Pour le jeune poète des Caraïbes le choix est déchirant. Rêvant à la fois de gloire et de paysages nobles, devrait-il rester sur place, dans son île obscure, ou entreprendre le voyage vers une quelconque capitale européenne ?
Né en 1930, prix Nobel de littérature en 1992, Derek Walcott croit tenir la réponse. « On nous a donné cette île », dit-il en parlant de Sainte-Lucie, un lieu de vigueur et de liberté, selon lui. « C’est un beau paysage inexprimé, de la beauté dont personne n’est le propriétaire. Un don étonnant. »
M. Walcott était de passage à Montréal au début d’avril, dans le cadre du festival littéraire Metropolis bleu. Parmi les clefs d’un festival réussi, il y a la qualité des animateurs et animatrices. Walcott était accompagné d’Eleanor Wachtel de CBC qui, par sa manière un peu pince-sans-rire, a su soutirer le meilleur du poète.
Son humour, surtout. En parlant de ses multiples voyages en Europe, Walcott notait que « Ce ne sont pas des quêtes ; c’est plutôt une pénalité.
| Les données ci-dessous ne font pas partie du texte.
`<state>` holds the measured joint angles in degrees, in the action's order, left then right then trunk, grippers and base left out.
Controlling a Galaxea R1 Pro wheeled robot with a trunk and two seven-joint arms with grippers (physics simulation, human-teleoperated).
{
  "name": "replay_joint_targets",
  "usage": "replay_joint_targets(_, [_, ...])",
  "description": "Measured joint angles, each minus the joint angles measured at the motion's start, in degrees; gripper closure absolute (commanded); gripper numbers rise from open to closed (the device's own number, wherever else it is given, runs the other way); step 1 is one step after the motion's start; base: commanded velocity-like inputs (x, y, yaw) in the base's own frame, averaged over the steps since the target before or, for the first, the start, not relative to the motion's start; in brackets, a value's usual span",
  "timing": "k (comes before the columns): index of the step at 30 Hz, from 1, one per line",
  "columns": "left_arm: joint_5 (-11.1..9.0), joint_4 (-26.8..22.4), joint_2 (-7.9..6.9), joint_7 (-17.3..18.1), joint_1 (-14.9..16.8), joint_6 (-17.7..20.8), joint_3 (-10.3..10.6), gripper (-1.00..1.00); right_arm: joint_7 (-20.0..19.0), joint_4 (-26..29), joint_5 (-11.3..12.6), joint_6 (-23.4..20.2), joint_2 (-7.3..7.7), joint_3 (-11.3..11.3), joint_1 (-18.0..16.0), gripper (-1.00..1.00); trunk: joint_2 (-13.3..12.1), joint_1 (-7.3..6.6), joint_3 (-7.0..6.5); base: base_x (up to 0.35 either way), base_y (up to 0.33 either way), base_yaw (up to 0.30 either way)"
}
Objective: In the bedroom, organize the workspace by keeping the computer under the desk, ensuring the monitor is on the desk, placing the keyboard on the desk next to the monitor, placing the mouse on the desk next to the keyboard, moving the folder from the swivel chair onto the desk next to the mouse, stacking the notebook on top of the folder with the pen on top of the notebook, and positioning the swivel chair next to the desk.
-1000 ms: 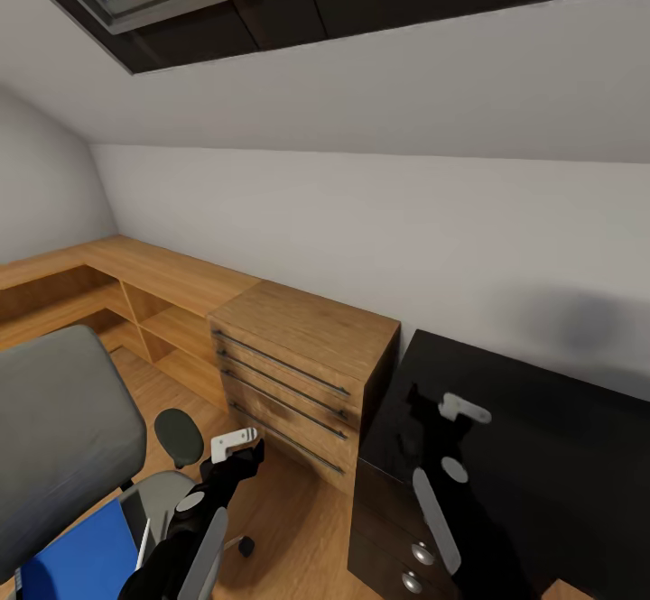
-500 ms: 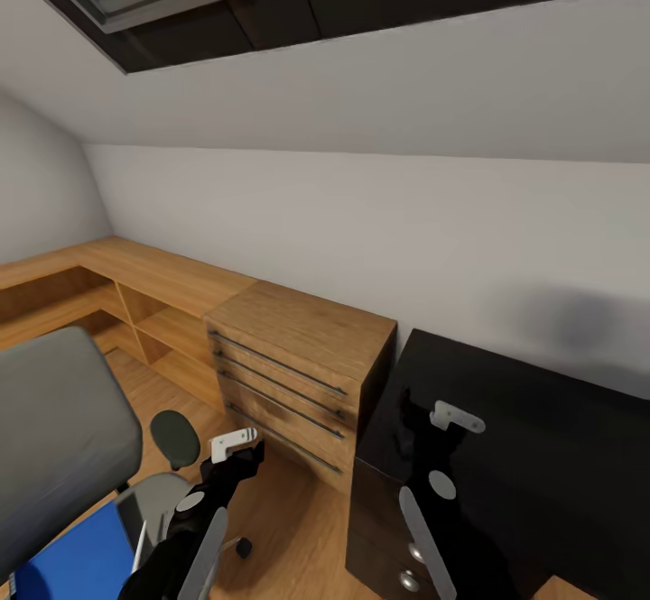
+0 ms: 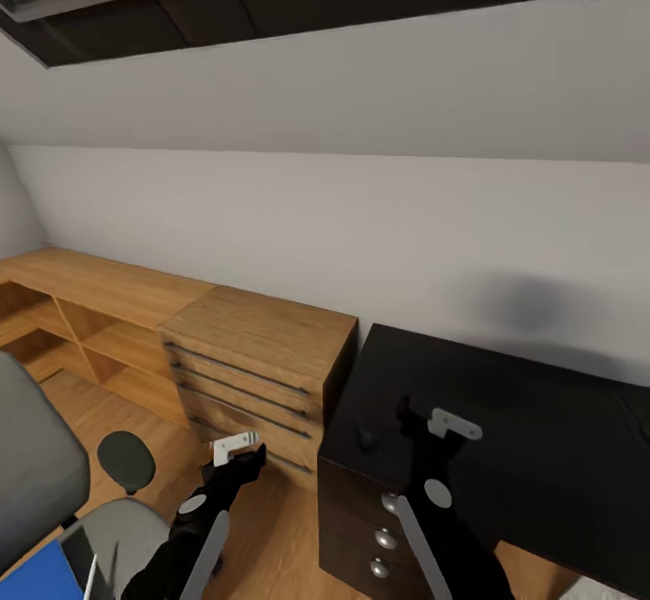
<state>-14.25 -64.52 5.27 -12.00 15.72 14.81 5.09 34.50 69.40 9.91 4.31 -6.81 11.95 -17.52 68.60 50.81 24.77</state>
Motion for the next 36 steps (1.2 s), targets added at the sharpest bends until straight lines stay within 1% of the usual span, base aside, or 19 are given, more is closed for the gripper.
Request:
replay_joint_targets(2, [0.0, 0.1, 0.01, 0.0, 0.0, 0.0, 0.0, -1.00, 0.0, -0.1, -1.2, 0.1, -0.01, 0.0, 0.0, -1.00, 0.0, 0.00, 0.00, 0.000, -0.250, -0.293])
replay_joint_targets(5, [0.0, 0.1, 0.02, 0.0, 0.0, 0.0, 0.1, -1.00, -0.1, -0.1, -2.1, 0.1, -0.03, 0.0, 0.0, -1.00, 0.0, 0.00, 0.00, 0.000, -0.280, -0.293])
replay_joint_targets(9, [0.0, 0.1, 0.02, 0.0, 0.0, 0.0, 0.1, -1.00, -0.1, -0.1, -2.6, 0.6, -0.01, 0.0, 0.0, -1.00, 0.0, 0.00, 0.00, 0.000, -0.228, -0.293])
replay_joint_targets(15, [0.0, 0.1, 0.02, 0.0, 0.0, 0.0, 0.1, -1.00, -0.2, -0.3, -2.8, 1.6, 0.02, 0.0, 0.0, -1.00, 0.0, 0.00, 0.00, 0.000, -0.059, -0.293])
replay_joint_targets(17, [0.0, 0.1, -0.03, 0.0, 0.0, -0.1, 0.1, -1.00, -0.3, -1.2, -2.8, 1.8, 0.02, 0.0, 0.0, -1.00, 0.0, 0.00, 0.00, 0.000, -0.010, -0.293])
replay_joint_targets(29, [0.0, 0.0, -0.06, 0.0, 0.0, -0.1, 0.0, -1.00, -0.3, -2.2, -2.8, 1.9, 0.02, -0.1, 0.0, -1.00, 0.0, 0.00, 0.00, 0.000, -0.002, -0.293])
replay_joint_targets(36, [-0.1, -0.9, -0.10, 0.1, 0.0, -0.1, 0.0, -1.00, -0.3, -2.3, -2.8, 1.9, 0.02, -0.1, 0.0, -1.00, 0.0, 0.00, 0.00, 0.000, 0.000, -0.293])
Pour un écrivain, le châtiment suprême, c’est de devoir écrire le mot Paris. Je n’ai jamais voulu écrire le nom de cette ville ! »
Pourtant son dernier livre, The Prodigal (paru chez Farrar, Straus and Giroux), puise son inspiration dans ses voyages vers les haut-lieux de la culture classique européenne. Il séjourne en Italie et il est beaucoup question de la Via Veneto à Rome et des collines derrière Gênes. D’ailleurs, le titre dit tout sur son projet. Après les « pénalités » de ses voyages, tel le fils prodigue de l’histoire biblique, il rentre vers sa Sainte-Lucie, cette île « où un garçon connaîtrait de merveilleuses aventures » dans les bras de la mer.
Malgré sa fidélité à son île natale, Walcott est formel : « Je ne veux pas qu’on voit en moi la voix de mon peuple. Le poète doit rejeter le patriotisme. » Et ceci, même si on l’avait honoré en nommant un crab cake (sorte de pâté de crabe épicé) pour lui après sa victoire au Nobel. Pour mettre en perspective sa notoriété, Walcott a cité, en créole français de Sainte-Lucie, un homme qui pédalait à vélo dans la place centrale, nouvellement baptisée Walcott Square, après ce triomphe : « Je ne sais pas qui il est, mais je suis content ! »
Humble ? Oui. Drôle ? Tout autant, avec ses imitations de paysan italien et ses mauvaises plaisanteries sur John Wayne. Auto-critique ? Aussi. En Europe, sur un trottoir de Rome, l’homme des Caraïbes se parle tout seul : « Es-tu devenu ce traître prévisible ? ». Dans l’histoire du fils prodigue et dans son livre aussi - un seul poème de 105 pages -, il est beaucoup question de culpabilité, de traîtrise, de repentir. Il chante les paysages et le peuple de Sainte-Lucie, qu’il a dû trahir pour devenir poète.
S’il les a trahis, c’est dans un langage qu’ils peuvent reconnaître. Le style de The Prodigal, comme celui de toutes ses oeuvres, vise l’accessibilité. Il louange la poésie américaine, car elle se lit, selon lui, comme une conversation. C’est surtout vrai pour Emily Dickinson, à son avis le plus grand poète de ce pays.
Un sentiment de perte anime son oeuvre. C’est saisissant d’écouter cet homme qui a gagné les plus grandes honneurs du monde littéraire et qui parle encore de sa grande insatisfaction devant l’acte de création. Pire encore - il avoue haïr son art parfois. Une étrange consolation pour nous qui n’avons pas atteint les hauteurs : la lutte est quotidienne pour tout le monde.